I will use my same answer as in Christian’s post. Better a form that none. This will be an attempt at a semi closed form by using logarithm properties. The fraction MathJax will not be used for better viewing let this number, odd or even limit, be called C for constant. Note that these represent both cases of $C=\text H_{e,o}$: $$C=(1/2)^{{1/3}^{{...}^{1/n}}}=\exp\biggr(\ln\biggr((1/2)^{{1/3}^{{...}^{1/n}}}\biggr)\biggr)= \exp\bigr({{1/3}^{{...}^{1/n}}} \cdot -\ln(2)\bigr)= \exp\bigr(\exp\bigr({1/4}^{{...}^{1/n}} \cdot-\ln(3)\bigr) \cdot-\ln(2)\bigr)=\exp(\exp(…(-\ln(n)) \cdot-\ln(n-1))… \cdot-\ln(3)) \cdot-\ln(2))$$

This means our final answer is: $$C=\lim_{n\to \infty} \exp(\exp(…(-\ln(n)) \cdot-\ln(n-1))… \cdot-\ln(3)) \cdot-\ln(2)) = \lim_{n\to \infty} e^{e^{e^{{.^{.^.}}^{(-\ln(n)) \cdot-\ln(n-1)}…\cdot-\ln(3)} \cdot-\ln(2)}}$$

Here is an attempt at a differential equation using a similar process.
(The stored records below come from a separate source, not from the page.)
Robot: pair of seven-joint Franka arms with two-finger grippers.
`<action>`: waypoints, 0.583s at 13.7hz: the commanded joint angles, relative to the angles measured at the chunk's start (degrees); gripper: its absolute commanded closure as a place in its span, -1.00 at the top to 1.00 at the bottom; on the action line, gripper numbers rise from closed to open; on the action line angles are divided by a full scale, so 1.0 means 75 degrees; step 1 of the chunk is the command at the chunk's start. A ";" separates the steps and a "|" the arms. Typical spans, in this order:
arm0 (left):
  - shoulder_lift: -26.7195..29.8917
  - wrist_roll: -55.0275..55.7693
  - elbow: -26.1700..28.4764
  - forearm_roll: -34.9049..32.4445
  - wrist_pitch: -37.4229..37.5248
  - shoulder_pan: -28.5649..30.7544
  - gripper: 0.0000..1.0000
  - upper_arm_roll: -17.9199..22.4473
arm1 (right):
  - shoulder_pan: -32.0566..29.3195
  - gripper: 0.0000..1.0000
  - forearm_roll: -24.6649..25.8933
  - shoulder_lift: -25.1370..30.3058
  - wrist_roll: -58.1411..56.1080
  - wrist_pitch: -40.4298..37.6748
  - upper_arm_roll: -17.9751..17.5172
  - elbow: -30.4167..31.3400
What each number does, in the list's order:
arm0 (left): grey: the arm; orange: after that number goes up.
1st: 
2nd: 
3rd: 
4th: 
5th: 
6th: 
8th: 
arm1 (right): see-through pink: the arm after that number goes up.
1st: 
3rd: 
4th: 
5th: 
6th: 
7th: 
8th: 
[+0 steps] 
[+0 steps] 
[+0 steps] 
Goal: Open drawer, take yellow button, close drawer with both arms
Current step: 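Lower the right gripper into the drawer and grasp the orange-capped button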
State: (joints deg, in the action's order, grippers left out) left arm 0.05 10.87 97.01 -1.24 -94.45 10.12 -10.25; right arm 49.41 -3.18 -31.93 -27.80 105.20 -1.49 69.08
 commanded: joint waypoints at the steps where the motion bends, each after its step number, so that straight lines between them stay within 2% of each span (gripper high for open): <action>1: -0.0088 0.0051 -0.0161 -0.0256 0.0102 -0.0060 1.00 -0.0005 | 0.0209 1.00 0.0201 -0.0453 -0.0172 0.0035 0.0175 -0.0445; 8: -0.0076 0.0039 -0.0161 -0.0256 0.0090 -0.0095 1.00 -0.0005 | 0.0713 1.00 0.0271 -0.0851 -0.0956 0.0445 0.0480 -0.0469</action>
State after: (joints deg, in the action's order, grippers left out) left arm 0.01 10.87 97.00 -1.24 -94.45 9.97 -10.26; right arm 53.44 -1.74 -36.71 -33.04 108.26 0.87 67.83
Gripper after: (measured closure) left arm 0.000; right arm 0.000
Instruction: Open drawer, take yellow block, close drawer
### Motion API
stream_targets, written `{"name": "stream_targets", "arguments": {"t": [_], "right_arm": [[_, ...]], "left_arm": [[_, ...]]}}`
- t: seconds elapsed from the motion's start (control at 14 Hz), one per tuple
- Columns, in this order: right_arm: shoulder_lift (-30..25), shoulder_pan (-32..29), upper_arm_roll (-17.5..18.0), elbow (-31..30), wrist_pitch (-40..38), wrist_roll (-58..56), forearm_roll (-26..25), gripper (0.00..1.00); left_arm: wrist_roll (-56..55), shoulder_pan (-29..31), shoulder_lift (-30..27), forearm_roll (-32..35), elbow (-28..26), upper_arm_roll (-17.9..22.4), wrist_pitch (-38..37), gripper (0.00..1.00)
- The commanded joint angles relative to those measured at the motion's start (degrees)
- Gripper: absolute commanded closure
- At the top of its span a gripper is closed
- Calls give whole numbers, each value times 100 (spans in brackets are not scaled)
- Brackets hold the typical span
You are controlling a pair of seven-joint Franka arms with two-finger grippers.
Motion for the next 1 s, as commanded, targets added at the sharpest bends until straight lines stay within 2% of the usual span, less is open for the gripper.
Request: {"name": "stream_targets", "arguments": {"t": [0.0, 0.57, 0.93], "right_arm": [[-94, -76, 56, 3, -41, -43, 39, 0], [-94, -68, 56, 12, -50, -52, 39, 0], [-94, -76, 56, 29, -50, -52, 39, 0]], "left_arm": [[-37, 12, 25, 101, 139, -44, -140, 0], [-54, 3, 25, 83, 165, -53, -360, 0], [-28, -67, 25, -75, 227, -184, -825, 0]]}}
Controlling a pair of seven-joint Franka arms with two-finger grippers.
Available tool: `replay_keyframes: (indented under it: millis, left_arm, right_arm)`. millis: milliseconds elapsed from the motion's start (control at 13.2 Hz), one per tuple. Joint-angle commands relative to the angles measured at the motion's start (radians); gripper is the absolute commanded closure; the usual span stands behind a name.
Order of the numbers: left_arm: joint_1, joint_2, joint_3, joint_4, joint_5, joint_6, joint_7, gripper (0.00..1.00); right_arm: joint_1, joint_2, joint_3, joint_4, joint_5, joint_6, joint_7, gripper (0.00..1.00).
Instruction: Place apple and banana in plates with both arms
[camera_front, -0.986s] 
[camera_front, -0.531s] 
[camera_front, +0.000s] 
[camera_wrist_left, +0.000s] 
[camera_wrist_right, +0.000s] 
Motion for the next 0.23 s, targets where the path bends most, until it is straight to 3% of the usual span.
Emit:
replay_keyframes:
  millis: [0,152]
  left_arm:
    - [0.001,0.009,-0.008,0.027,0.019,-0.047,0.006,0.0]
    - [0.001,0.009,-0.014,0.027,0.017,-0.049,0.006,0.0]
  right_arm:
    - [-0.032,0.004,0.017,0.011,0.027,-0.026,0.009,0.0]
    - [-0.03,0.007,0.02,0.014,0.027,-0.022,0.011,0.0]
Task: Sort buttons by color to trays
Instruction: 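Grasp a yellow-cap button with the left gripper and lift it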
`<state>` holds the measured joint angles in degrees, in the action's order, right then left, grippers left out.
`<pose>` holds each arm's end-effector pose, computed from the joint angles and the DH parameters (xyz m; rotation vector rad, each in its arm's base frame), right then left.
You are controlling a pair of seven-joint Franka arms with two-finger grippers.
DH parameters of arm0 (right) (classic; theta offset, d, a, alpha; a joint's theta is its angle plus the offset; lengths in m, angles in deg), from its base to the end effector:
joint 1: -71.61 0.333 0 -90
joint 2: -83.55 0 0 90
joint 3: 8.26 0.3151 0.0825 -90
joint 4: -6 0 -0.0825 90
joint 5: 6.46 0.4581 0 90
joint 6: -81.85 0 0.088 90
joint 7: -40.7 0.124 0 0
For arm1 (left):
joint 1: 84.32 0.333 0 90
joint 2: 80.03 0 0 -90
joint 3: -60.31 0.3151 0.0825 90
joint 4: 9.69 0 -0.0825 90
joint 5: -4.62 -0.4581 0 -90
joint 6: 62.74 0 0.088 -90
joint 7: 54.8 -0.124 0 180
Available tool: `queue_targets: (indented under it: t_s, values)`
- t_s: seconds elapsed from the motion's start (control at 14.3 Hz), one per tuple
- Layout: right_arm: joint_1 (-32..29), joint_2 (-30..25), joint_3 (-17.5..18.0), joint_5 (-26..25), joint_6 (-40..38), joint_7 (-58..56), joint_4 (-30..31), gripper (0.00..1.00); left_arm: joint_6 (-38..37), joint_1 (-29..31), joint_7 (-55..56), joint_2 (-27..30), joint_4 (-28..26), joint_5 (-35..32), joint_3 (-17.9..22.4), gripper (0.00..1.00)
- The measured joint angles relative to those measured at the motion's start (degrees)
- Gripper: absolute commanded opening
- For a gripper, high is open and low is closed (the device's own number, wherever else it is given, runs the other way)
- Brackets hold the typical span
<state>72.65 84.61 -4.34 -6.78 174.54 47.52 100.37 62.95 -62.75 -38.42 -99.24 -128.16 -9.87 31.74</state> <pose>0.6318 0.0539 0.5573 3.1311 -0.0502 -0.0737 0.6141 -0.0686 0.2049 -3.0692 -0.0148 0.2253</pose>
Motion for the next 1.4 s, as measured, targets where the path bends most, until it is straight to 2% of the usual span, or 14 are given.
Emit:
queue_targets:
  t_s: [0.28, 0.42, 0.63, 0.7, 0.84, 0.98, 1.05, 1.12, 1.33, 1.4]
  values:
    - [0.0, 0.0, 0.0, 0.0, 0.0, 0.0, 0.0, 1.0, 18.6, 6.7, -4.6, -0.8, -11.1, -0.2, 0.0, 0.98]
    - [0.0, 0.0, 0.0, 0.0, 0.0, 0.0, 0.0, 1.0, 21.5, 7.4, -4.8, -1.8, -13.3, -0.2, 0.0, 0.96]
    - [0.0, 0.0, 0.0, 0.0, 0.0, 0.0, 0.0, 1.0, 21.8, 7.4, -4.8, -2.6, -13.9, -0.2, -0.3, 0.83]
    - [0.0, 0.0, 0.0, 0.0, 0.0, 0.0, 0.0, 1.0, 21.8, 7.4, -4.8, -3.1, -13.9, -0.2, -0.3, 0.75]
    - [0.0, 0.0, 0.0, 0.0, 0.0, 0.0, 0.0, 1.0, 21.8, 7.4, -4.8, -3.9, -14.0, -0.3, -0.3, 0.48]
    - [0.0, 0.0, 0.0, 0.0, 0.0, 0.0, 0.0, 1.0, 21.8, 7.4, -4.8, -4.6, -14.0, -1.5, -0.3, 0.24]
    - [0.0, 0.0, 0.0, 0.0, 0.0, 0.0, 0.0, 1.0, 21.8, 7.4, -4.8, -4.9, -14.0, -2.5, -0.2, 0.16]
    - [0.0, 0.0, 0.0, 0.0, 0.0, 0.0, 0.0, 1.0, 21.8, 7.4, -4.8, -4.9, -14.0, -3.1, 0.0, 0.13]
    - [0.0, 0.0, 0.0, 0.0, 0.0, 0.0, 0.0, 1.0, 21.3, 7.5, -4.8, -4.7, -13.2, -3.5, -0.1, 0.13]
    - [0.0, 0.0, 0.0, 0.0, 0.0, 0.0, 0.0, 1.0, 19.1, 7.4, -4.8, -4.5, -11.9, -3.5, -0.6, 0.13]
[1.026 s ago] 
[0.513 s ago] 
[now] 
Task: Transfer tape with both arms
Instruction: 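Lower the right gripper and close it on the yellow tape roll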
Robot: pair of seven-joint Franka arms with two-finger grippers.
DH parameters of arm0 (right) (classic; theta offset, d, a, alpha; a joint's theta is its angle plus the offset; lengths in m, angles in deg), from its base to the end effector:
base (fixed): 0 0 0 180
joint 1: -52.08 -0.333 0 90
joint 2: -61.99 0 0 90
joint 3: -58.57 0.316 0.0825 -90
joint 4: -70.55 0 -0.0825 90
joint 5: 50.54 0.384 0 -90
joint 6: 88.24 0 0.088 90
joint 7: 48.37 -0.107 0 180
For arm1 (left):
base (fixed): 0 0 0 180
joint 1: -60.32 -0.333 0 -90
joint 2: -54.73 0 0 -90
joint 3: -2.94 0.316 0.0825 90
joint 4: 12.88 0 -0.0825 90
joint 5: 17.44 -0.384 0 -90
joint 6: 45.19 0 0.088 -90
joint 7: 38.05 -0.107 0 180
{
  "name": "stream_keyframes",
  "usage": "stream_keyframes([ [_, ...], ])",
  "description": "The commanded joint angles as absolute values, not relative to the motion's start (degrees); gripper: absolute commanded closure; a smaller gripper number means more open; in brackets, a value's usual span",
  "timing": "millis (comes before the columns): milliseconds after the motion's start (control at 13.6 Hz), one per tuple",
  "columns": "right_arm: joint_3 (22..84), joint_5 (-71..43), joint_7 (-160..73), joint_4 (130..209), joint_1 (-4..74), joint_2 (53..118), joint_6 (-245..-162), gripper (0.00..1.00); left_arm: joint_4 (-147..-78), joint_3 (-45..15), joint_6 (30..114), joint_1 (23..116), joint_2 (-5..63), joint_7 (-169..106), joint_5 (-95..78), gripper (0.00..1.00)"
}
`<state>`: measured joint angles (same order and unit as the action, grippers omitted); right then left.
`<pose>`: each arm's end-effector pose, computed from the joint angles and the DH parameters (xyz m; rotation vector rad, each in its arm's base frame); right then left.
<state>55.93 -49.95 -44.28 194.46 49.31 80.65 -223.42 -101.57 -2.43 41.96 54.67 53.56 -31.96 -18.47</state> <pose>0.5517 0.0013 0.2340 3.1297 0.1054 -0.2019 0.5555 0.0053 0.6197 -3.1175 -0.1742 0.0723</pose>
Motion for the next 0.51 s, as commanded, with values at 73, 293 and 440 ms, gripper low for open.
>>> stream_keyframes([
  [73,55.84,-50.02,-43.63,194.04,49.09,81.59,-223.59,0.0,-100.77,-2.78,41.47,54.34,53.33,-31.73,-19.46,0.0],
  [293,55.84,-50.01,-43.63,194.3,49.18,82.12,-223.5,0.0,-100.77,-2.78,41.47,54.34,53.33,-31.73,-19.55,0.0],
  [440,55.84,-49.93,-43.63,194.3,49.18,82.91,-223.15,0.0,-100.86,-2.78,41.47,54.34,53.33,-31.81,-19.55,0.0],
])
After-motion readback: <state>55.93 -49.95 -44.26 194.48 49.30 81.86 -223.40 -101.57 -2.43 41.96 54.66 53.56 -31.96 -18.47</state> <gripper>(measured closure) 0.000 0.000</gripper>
I will differentiate the general version which may combine both cases:

$$y(x)=2^{{-3}^{{-4}^{.^{.^{.^{{(x-1)}^x}}}}}}= 2^{{-3}^{{-4}^ {{.^{.^.}}^{g(x)}}}}$$

Let’s differentiate to try and find a differential equation:

$$y’=y’(x)=\frac d{dx} \exp \ln\left( 2^{{-3}^{{-4}^ {{.^{.^.}}^{g(x)}}}}\right) =\frac d{dx}\exp\left((-3)^{{-4}^{{-5}^ {{.^{.^.}}^{g(x)}}}}\ln(2)\right)=2^{-3^{{-4}^{{-5}^ {{.^{.^.}}^{g(x)}}}}}\ln(2)\frac d{dx} -\exp\left( {{-4}^{{-5}^ {{.^{.^.}}^{g(x)}}}}\ln(3)\right)= -2^{-3^{{-4}^{{-5}^ {{.^{.^.}}^{g(x)}}}}} 3^{-4^{{-5}^{{-6}^ {{.^{.^.}}^{g(x)}}}}}\ln(2)\ln(3)\frac d{dx} 4^{{-5}^{{-6}^ {{.^{.^.}}^{g(x)}}}}=-y\log_2(y)\ln(2)\ln(3)\frac d{dx} \log_2(\log_3(y))=-\ln(2)y\frac d{dx}\log_2(y)= \ln(2)y\frac{y’(x)}{\ln(2)y}=y= … $$

However, this produces a true expression. Trying to differentiate @Tavish’s $a_n=\left(\frac1n\right)^{\left(\frac1{n+1}\right)^…}$ produces an increasingly complicated derivative, so no functional equation not differential equation can be made so far to try and find a value of $\text H_{e,o}$.

Let me think of something else. This also looks like another recurrence relation. Please correct me and give me feedback!